Estudante cristã desaparece após ser ameaçada por extremistas

| 21/02/2006 - 00:00


Autoridades fecharam uma escola de enfermagem, em conseqüência de uma suspeita de seqüestro de uma aluna cristã por militantes islâmicos em 10 de fevereiro.

Alunos muçulmanos acusaram Ladi Mohammed, aluna da Escola de Enfermagem e Obstetrícia, na capital do Estado de Sokoto, de blasfêmia contra o profeta Maomé.

Por essa razão, os militantes, que ameaçaram decapitá-la, perseguiram e seqüestraram Ladi assim que ela escapou da escola", disse John Usman, um aluno cristão da instituição.

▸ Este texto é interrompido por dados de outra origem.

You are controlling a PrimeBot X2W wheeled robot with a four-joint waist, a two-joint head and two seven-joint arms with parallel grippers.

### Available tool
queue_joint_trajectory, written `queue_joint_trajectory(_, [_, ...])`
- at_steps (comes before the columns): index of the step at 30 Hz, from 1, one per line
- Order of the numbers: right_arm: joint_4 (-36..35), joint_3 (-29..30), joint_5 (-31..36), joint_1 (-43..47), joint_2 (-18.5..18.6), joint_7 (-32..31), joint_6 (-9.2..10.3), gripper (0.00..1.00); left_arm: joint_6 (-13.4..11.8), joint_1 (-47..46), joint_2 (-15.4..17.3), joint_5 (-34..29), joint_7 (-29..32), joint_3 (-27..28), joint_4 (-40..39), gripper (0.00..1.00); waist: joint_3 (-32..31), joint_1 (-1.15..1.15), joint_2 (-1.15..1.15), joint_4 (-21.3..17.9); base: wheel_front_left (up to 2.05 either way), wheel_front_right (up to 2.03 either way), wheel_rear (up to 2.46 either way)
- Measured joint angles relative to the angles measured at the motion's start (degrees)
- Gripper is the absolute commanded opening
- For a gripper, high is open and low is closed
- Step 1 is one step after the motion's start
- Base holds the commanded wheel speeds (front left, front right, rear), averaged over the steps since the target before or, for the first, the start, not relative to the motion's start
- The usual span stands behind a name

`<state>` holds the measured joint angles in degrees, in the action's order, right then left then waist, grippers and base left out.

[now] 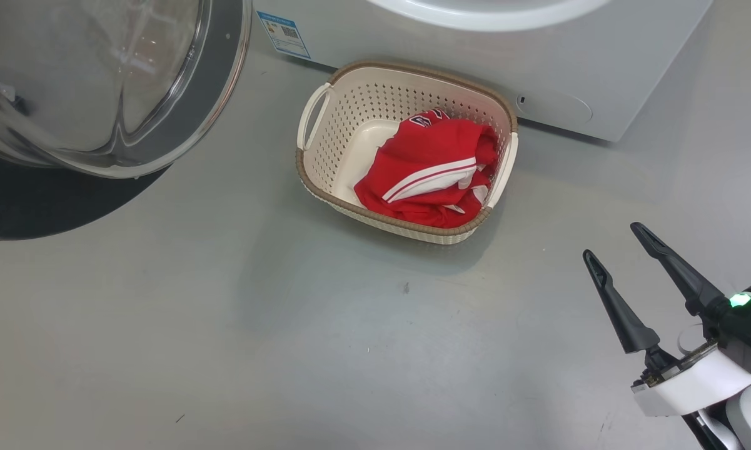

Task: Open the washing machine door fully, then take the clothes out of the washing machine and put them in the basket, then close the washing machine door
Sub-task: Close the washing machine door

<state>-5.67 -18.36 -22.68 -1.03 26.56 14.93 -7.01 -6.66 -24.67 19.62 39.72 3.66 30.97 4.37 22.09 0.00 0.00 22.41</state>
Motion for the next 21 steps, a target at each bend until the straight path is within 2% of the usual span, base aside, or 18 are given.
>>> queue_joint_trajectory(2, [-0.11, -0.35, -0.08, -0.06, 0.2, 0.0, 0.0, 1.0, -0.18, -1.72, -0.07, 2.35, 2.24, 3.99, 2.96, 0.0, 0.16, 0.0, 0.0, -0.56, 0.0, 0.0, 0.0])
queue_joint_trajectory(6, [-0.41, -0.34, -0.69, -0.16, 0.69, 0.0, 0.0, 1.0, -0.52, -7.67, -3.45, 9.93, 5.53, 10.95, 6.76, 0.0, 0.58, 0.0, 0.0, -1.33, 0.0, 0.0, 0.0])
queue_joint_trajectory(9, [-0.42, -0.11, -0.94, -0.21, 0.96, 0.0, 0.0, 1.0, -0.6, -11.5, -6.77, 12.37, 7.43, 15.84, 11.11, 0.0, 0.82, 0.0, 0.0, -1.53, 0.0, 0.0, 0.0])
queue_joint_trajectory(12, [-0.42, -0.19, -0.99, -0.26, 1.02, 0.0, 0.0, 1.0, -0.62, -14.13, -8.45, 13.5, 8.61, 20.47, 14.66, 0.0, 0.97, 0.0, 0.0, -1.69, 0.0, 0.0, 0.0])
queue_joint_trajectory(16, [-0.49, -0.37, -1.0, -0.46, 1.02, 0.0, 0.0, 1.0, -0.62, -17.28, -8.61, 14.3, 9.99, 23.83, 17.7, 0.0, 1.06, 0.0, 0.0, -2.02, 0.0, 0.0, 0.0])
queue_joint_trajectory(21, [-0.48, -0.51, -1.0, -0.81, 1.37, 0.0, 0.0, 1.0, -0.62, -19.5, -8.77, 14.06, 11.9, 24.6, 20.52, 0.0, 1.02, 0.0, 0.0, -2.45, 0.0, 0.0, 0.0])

As autoridades fecharam a escola por motivos de segurança. Eles já tinham expulsado Ladi pelas supostas ameaças.

Alunos militantes muçulmanos distribuíram um panfleto na escola dizendo que Ladi havia feito um "discurso depreciativo e equivocado sobre o Islamismo". Sendo uma cristã Zuru, grupo étnico do estado de Kebbi, Ladi ofendeu os sentimentos dos muçulmanos, disseram os alunos. Já as autoridades não disseram o que ela fez para produzir a cruel ração dos alunos muçulmanos e da liderança da instituição.

Alhaji Abubakar Zaki Amale, representante da Saúde do Estado de Sokoto, confirmou as acusações, a expulsão e o fechamento da escola. O incidente fomentou tensões na escola, com os alunos cristãos vivendo o medo de ser atacados por alunos militantes muçulmanos.

O comissário policial Alhaji Saidu Gaya disse que o comando da polícia destacou tropas para fazerem a segurança da escola. Gaya disse que a escola foi fechada para evitar potenciais conflitos religiosos.

"Graças a Deus, as notíciaschegaram até nós a tempo, e pudemos mobilizar nossos homens para a escola", ele disse. "Haveria muita confusão, caso a escola tivesse permanecido aberta."

Quando perguntado se Ladi estava com a polícia, ele disse: "Ela não está conosco", confirmando o temor dos cristãos da escola de que ela tivesse sido seqüestrada.

O Estado de Sokoto é um dos 12 Estados do Norte da Nigéria que vêm implementando o sistema legal islâmico, a sharia. Em seis anos depois adoção da sharia, o governo do Estado, dirigido pelo governador Atahiru Bafarawa, já islamizou todas as políticas públicas, abrigando aquilo que os analistas chamam de aumento do fundamentalismo islâmico.

Com uma população estimada em 4,2 milhões de pessoas, o Estado de Sokoto tem testemunhado conflitos religiosos que resultam em destruição de igrejas e assassinatos de cristãos. A maioria da população muçulmana é sunita, uma minoria xiita. A cidade de Sokoto é centro do califado, o quartel-general oficial do islamismo no país.